» WHAT YOU HAVE TO DO: Lines in the listing below that contain the string "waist" are to be found and copied.

» RECORDED DATA:
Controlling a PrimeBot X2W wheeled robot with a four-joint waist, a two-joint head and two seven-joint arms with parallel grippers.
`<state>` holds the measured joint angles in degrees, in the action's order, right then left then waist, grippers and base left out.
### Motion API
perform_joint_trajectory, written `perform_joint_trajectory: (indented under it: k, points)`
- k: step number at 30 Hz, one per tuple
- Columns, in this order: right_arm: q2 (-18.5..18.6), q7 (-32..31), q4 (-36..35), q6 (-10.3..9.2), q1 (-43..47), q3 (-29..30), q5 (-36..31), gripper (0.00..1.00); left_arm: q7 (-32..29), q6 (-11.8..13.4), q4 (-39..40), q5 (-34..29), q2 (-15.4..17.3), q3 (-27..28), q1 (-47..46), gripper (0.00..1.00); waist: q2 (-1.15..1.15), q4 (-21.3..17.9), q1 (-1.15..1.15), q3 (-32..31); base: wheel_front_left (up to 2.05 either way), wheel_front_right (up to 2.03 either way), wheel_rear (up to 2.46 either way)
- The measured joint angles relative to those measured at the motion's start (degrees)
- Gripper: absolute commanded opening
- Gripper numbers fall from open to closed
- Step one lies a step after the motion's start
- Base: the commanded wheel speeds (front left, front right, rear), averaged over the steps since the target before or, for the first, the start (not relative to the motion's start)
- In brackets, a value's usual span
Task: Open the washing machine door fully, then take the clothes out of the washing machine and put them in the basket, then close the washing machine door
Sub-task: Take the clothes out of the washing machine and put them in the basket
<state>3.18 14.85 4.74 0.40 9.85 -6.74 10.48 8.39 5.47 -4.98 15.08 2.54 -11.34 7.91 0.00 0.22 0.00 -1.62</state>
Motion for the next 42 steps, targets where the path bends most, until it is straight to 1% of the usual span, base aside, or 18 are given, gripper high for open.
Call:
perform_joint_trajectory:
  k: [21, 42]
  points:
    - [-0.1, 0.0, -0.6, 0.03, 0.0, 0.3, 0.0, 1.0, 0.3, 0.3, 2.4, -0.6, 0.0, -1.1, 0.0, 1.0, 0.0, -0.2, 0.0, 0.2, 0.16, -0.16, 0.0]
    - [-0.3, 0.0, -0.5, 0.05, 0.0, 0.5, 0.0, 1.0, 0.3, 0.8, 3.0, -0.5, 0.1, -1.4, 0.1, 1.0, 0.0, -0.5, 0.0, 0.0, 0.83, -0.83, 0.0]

» TASK RESPONSE:
Controlling a PrimeBot X2W wheeled robot with a four-joint waist, a two-joint head and two seven-joint arms with parallel grippers.
`<state>` holds the measured joint angles in degrees, in the action's order, right then left then waist, grippers and base left out.
- Columns, in this order: right_arm: q2 (-18.5..18.6), q7 (-32..31), q4 (-36..35), q6 (-10.3..9.2), q1 (-43..47), q3 (-29..30), q5 (-36..31), gripper (0.00..1.00); left_arm: q7 (-32..29), q6 (-11.8..13.4), q4 (-39..40), q5 (-34..29), q2 (-15.4..17.3), q3 (-27..28), q1 (-47..46), gripper (0.00..1.00); waist: q2 (-1.15..1.15), q4 (-21.3..17.9), q1 (-1.15..1.15), q3 (-32..31); base: wheel_front_left (up to 2.05 either way), wheel_front_right (up to 2.03 either way), wheel_rear (up to 2.46 either way)

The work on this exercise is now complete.